Figure 6 Identification of candidate RFW- and RW-associated metabolites. (A) Upset diagram showed the specific metabolites identified in RFW vs. RCON and RW vs. RCON pairwise comparisons. RFW- and RW-associated metabolites were shown in black and light green, respectively. (B) Classifications of metabolites closely correlated with RFW and RW treatments. The color represented the metabolite number in each classification, and the number were shown in each cell. (C, D) Heatmap displayed the relative level of RW (C) and RFW -associated (D) metabolites. The metabolites with high levels were shown in red, whereas the metabolites with low levels were shown in green. The normalized peak area of each metabolite was used to represent the levels.

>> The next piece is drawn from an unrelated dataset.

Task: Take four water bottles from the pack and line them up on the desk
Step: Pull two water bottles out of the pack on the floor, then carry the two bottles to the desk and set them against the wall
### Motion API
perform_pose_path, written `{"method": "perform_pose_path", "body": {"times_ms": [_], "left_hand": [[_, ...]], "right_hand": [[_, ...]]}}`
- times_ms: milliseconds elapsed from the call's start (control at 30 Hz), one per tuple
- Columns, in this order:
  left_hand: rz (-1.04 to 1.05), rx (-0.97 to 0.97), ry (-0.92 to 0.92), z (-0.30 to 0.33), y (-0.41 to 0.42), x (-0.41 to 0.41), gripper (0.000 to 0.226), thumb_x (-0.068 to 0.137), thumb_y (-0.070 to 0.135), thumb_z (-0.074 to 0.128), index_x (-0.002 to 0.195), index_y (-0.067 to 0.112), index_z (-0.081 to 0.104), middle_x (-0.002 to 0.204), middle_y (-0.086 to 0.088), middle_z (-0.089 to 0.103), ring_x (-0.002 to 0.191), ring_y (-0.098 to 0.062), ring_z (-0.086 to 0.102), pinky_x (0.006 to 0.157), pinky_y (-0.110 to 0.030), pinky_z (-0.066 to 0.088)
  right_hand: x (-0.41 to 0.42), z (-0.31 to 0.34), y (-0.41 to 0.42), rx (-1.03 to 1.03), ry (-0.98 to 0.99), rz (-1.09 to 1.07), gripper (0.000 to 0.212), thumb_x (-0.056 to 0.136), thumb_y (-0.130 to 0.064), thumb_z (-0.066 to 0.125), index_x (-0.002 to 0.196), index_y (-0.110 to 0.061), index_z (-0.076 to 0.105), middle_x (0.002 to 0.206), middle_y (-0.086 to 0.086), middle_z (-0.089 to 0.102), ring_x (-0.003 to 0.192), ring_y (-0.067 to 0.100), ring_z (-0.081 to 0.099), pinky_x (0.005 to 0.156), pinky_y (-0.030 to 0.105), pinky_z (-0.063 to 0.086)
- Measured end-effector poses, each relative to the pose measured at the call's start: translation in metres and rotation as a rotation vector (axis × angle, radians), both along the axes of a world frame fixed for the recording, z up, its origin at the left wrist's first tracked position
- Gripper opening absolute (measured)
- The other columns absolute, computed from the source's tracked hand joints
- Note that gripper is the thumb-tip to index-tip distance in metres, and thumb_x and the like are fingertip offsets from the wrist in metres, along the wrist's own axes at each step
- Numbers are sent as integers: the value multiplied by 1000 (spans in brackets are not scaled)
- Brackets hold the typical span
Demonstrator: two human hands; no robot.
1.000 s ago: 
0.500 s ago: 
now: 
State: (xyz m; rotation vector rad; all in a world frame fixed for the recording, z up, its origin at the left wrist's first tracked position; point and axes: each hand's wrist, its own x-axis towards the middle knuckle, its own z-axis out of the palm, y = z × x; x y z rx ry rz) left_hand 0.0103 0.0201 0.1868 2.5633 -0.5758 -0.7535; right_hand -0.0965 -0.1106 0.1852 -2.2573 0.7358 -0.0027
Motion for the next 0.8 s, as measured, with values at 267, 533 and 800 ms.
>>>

Subsequently, we analyzed the categorizes of these two sets of metabolites (Figure 6B). The results showed that among 338 RW-related metabolites, lipid, organic acid and organ heterocyclic compound-related metabolites were the main components, of which 108 and 82 compounds belonged to both categorizes of metabolites (Figure 6B). Thus, it suggested that RW could alter the composition of lipid and organic acid to affect the meat quality of sheep. It has been reported that alterations in lipid, amino acid and organic acid-related metabolites could affect the meat quality of various ruminant animal (26, 27). Additionally, benzenoids, organic oxygen compounds and nucleotides also accounted for a certain percentage (Figure 6B). By contrast, RFW had no significant effect on lipid composition in sheep, only on 17 lipid levels (Figure 6B). Similarly, RFW also significantly affected the levels of 70 organic acid and 31 organ heterocyclic compound-related metabolites (Figure 6B). However, the overall metabolic changes caused by RFW were significantly less than those of RW treatment.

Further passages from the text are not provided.